BEGIN Data provided

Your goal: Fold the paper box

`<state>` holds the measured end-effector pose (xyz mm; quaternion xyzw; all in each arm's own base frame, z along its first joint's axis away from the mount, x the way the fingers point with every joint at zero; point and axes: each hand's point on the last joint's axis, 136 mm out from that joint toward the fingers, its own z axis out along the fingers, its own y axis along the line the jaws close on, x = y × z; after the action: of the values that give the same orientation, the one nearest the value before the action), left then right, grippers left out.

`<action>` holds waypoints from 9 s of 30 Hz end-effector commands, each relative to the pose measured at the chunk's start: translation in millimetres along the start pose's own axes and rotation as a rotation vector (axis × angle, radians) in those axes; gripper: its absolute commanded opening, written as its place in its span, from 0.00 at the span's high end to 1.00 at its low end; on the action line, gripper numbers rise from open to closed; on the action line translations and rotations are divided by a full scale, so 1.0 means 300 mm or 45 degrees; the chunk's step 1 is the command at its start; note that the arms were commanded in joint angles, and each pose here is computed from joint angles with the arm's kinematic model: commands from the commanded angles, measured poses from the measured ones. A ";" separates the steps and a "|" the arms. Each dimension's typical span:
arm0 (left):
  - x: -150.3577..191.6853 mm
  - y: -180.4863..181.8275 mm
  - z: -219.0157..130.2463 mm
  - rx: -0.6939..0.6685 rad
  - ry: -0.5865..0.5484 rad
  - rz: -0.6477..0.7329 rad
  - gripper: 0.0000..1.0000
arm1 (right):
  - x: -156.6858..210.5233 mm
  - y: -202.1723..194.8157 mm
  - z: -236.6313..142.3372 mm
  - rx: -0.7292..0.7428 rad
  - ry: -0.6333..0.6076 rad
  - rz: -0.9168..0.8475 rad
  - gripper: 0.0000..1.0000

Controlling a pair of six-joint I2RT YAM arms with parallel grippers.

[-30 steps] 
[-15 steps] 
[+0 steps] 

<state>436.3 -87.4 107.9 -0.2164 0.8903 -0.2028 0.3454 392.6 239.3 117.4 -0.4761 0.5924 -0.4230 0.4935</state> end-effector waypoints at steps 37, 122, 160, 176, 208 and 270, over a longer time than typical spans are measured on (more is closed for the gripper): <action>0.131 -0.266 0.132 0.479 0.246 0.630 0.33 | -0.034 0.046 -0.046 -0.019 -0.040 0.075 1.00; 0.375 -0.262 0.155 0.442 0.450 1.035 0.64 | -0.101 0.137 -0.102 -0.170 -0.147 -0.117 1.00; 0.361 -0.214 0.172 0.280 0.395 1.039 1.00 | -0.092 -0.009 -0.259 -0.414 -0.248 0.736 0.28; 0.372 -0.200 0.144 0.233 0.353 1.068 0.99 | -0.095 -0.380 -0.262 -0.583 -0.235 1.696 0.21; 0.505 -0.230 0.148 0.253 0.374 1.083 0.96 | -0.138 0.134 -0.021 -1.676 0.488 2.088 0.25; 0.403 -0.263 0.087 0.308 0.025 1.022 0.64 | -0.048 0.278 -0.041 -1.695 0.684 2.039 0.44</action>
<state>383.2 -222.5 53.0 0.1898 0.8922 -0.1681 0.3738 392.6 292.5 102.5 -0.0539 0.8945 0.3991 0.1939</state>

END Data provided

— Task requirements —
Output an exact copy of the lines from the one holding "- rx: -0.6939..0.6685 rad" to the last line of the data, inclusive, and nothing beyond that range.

— Solved problem —
  - rx: -0.6939..0.6685 rad
  - ry: -0.5865..0.5484 rad
  - rz: -0.6477..0.7329 rad
  - gripper: 0.0000..1.0000
arm1 (right):
  - x: -156.6858..210.5233 mm
  - y: -202.1723..194.8157 mm
  - z: -236.6313..142.3372 mm
  - rx: -0.7292..0.7428 rad
  - ry: -0.6333..0.6076 rad
  - rz: -0.9168..0.8475 rad
  - gripper: 0.0000..1.0000

Controlling a pair of six-joint I2RT YAM arms with parallel grippers.

[-30 steps] 
[-15 steps] 
[+0 steps] 

<state>436.3 -87.4 107.9 -0.2164 0.8903 -0.2028 0.3454 392.6 239.3 117.4 -0.4761 0.5924 -0.4230 0.4935</state> end-effector waypoints at steps 37, 122, 160, 176, 208 and 270, over a longer time than typical spans are measured on (more is closed for the gripper): <action>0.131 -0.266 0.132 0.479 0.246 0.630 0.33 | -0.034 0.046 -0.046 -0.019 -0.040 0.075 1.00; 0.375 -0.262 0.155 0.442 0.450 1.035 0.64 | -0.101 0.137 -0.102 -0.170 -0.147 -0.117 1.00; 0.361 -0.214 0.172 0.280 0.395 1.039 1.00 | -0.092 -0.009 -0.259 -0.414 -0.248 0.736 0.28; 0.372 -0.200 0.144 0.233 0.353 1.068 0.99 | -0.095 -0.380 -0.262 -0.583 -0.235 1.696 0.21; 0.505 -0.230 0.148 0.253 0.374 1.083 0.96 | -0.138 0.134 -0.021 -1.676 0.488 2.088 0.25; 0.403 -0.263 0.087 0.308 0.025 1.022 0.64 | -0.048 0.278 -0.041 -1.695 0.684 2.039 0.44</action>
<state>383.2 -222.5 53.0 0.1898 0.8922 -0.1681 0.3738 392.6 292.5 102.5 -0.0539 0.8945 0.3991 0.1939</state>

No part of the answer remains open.